New York, USA - The pilot script for NBC's Revelations was written well before the release of last year's The Passion of the Christ, but the huge success of that film - and some of its controversy - looms over the six-episode thriller.
evelations, which premieres Wednesday (9 p.m. ET/PT), revolves around a nun (Natascha McElhone) and a skeptical Harvard scientist (Bill Pullman) who are confronted with hints of the Apocalypse and taunted by a jailed Satanist (Michael Massee).
"The news we take our morning coffee with is a sign anything can happen," creator David Seltzer says. He says the series imagines that famine, oil spills and "the turbulence of the oceans" - the recent tsunamis - can hint at the End of Days.
"People watching signs and conversant with the Bible definitely see it," he says.
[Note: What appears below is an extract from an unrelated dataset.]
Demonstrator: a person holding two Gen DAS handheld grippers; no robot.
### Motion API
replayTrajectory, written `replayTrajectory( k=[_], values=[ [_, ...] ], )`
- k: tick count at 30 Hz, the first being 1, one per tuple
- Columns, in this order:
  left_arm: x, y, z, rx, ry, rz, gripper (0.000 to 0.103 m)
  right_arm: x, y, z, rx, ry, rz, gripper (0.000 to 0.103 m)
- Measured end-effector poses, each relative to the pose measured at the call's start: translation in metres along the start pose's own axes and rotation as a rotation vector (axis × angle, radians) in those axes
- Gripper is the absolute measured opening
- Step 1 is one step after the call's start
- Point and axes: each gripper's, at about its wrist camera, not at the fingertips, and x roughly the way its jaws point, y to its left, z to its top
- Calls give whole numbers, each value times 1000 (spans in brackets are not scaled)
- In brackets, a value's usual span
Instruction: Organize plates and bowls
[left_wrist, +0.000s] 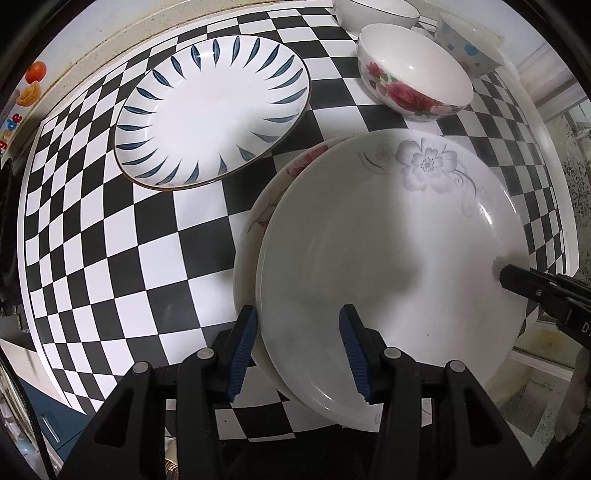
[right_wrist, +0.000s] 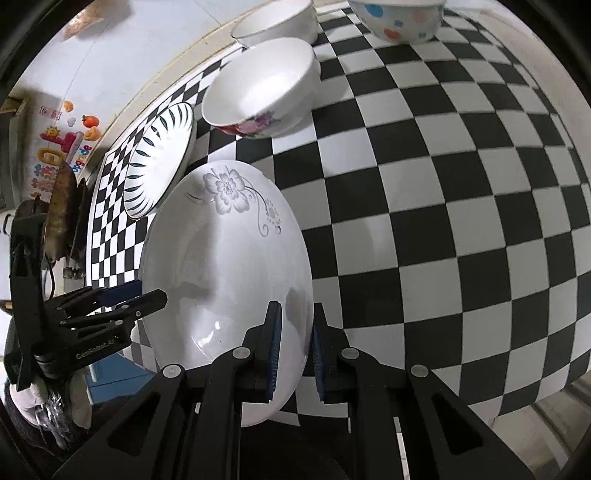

The expressly Christian motif is rare in network drama. Passion "lets us say 'Jesus Christ' " on TV, which used to be a no-no, executive producer Gavin Polone says. And the film's non-studio production proved Hollywood was "wrong where the audience is when it comes to faith-based entertainment."
"It's a huge idea," Pullman says, that puts the network, which usually is averse to controversy, in the position of embracing it to win notice for the series. "NBC is like, 'Aahhh! We don't want to offend anybody; no, we want to offend people.' "
Revelations already is drawing protests from religious scholars who object to its interpretation of the Bible, though many have yet to see the series. "It's a very distinct line of interpretation and a very popular one, but it's much more problematic," says Craig Hill, an author and expert at debunking myths about the Book of Revelation in the popular Left Behind series of novels. "The whole notion that the apocalypse is to be prevented would be a very foreign idea (even) to followers of Left Behind. You really do have to twist the Bible to end up with this result."
Barbara Nicolosi, who heads Act One, a non-profit group that trains religious writers and executives for careers in Hollywood, says the pilot script appears "well-crafted," but "it's very insulting to people of faith to see our scriptures and doctrines mixed up with weird, occultic imagery and scenarios. I think that the red-state, religious, Passion of the Christ-loving audience whom NBC is trying to attract with this kind of programming will actually be repelled."
NBC stresses the series is not meant to teach scripture. "This is a fictional thriller," entertainment chief Kevin Reilly says. "We're not rewriting biblical philosophy."
It's no spoiler to say the world is not destroyed at the end, if only because NBC is mulling another chapter of the series if ratings are strong. Analyst Steve Sternberg of Magna Global USA says he believes the show could draw a big audience, less than a week after Pope John Paul II's funeral. "People are thinking about religious topics," he says.